Élus LFI et RN, des des élus de la République », « point final »
Mais le coup de fil du Premier ministre à Marine Le Pen, qui n’avait pas apprécié que le nouveau locataire de Bercy Antoine Armand refuse de travailler avec le RN, a exaspéré dans le camp présidentiel. Une cadre Renaissance regrette même la participation de son parti au gouvernement. « On a Marine Le Pen qui appuie sur le bouton, le Premier ministre qui se couche, c’est absolument dévastateur ». Les élus RN, comme les élus de La France insoumise « sont des élus de la République », « point final », a voulu clore M. Barnier dans le « JSL ».
Le nouveau chef du gouvernement a par ailleurs réuni à Matignon jeudi les ministres Bruno Retailleau (LR, Intérieur) et Didier Migaud (ex-PS, Justice) qui, à peine nommés, avaient engagé un bras de fer par médias interposés.
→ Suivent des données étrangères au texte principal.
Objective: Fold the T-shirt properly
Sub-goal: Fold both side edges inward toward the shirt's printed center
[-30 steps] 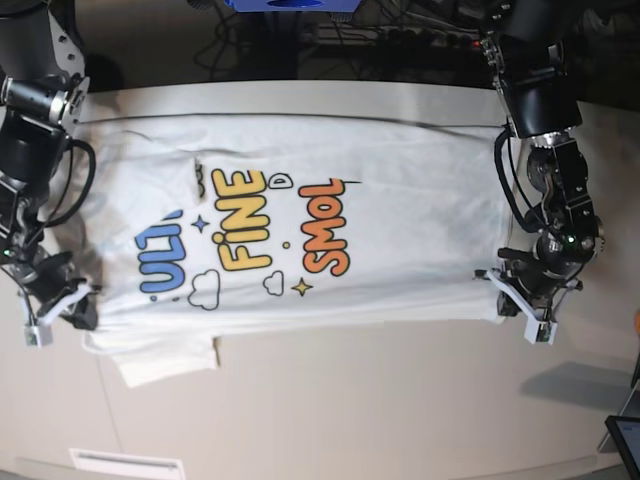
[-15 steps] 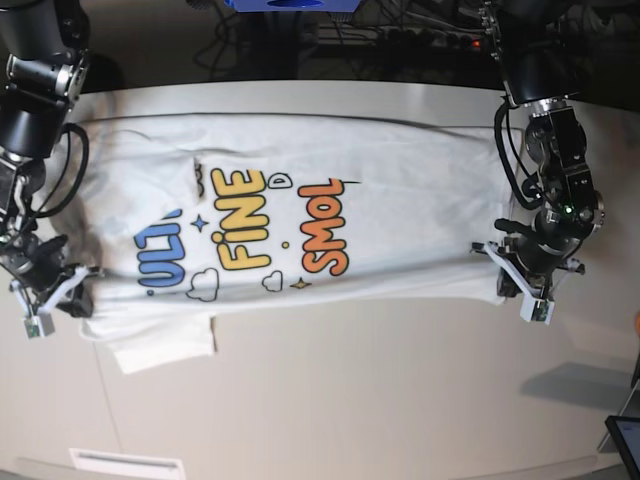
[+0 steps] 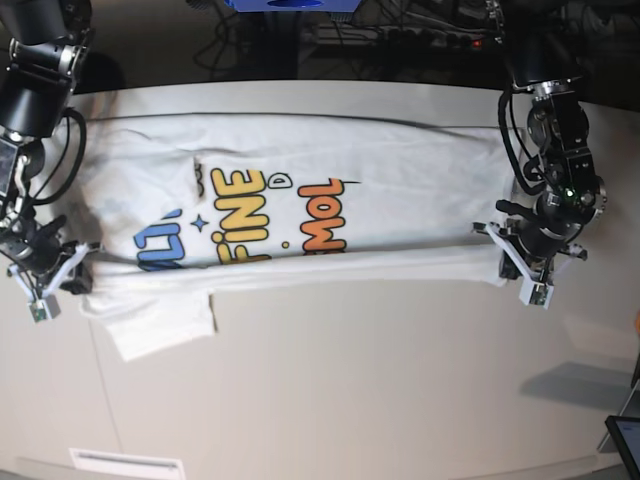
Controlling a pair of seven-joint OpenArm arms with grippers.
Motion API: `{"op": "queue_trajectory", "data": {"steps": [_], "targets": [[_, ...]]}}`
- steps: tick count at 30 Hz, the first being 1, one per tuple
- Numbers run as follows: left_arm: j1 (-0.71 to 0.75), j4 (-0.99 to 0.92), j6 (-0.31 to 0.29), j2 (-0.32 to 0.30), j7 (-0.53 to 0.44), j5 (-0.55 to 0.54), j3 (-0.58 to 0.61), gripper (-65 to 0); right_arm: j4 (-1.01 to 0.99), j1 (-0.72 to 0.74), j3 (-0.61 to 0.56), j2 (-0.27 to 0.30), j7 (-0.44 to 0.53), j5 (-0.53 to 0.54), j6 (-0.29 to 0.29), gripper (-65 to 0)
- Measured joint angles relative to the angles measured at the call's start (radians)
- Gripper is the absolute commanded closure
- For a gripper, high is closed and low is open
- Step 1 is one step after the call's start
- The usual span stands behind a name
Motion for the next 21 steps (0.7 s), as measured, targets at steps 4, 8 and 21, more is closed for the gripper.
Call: {"op": "queue_trajectory", "data": {"steps": [4, 8, 21], "targets": [[0.023, 0.043, 0.000, -0.011, 0.010, 0.003, 0.003, 0.0, 0.031, -0.025, 0.000, 0.000, 0.000, 0.003, 0.005, -0.1], [0.046, 0.068, -0.003, -0.031, -0.003, -0.003, 0.005, 0.0, 0.044, -0.033, 0.000, 0.000, -0.003, 0.003, 0.005, -0.1], [0.115, 0.065, -0.007, -0.048, 0.003, -0.004, 0.009, 0.0, 0.041, -0.060, 0.000, -0.019, -0.011, 0.000, 0.004, -1.0]]}}
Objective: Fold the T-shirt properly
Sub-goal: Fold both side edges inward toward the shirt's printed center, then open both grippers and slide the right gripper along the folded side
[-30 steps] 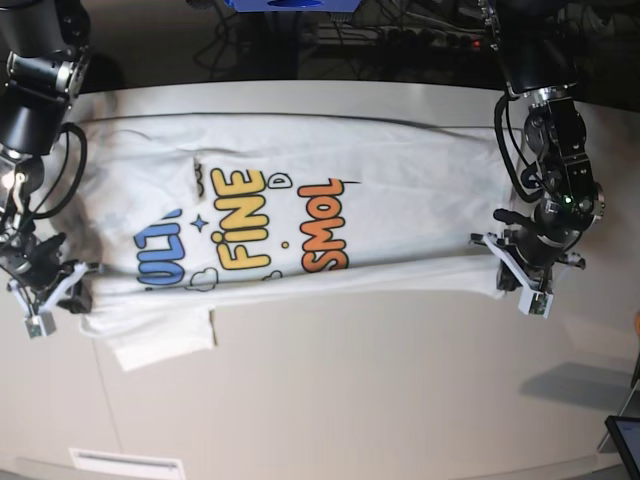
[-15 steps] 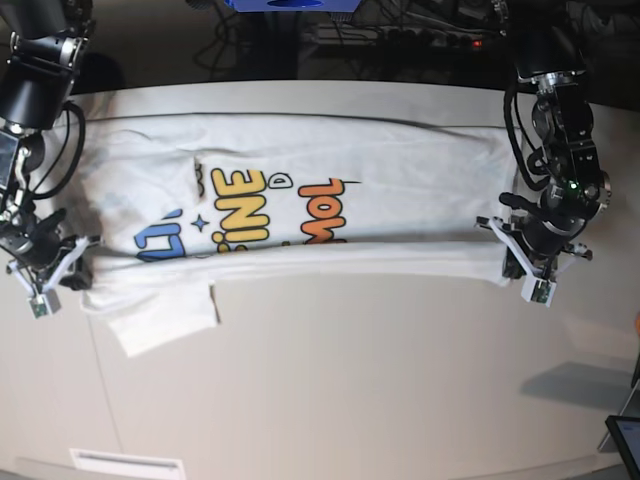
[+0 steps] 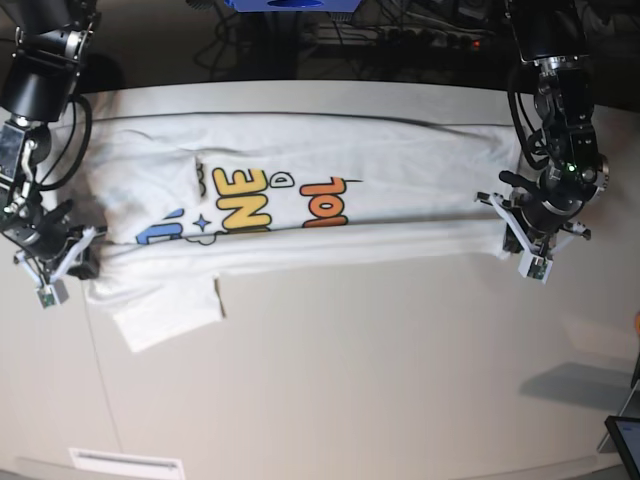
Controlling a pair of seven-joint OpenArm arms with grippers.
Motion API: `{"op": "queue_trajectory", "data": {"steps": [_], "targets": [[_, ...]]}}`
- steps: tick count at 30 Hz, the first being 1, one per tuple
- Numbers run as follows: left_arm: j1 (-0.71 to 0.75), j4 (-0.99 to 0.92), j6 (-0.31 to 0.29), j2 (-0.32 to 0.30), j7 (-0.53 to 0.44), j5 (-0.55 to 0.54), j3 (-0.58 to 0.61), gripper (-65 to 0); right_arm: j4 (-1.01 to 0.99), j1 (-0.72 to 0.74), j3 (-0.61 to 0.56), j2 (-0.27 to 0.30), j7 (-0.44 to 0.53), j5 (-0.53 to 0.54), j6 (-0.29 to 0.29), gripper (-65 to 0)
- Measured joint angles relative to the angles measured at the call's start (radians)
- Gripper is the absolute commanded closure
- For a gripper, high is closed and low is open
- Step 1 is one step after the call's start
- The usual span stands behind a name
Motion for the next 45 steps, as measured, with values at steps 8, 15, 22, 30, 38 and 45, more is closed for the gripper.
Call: {"op": "queue_trajectory", "data": {"steps": [8, 15, 22, 30, 38, 45], "targets": [[0.014, 0.001, 0.000, -0.016, 0.049, 0.000, 0.001, -5.0, 0.001, -0.007, 0.000, 0.000, -0.026, 0.000, 0.001, -20.5], [0.016, 0.089, 0.004, -0.041, 0.065, 0.006, -0.007, -33.4, 0.099, -0.036, 0.071, -0.005, -0.051, -0.001, -0.039, -37.1], [-0.037, 0.150, -0.005, -0.032, 0.097, -0.012, -0.057, -33.4, 0.244, -0.032, 0.103, 0.000, -0.126, 0.002, -0.042, -38.3], [-0.044, 0.150, 0.003, -0.032, 0.101, -0.007, -0.109, -33.4, 0.143, 0.132, -0.110, -0.002, -0.105, 0.017, -0.037, -38.6], [-0.010, 0.147, 0.003, -0.035, 0.104, 0.001, -0.188, -33.4, -0.270, 0.344, -0.153, 0.009, -0.026, 0.002, -0.048, -45.1], [-0.013, 0.146, 0.003, -0.035, 0.104, -0.001, -0.217, -33.4, -0.489, 0.442, -0.210, 0.015, 0.043, -0.004, -0.051, -47.6]]}}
Didier Migaud s’est dit vendredi prêt à travailler avec Bruno Retailleau pour voir s’il faut « faire évoluer l’arsenal juridique » après le meurtre de l’étudiante Philippine alors que le suspect, faisant l’objet d’une OQTF, était en attente d’expulsion.
Outre l’immigration, qui a déjà fracturé l’ex-majorité, plusieurs sujets seront difficiles à arbitrer, comme la proportionnelle, à laquelle le parti allié Horizons et LR ne sont pas favorables, le texte sur la fin de vie, auxquels sont opposés plusieurs ministres conservateurs.
Mais vendredi à Matignon, plusieurs ministres se sont montrés très préoccupés par la situation budgétaire. « À 5 ans, nous empruntons plus cher que la Grèce », a déploré un participant. L’équilibre entre coupes dans les dépenses et recettes fiscales supplémentaires s’annonce par conséquent très délicat à trouver, alors que la France est visée par une procédure de déficit excessif par la Commission européenne.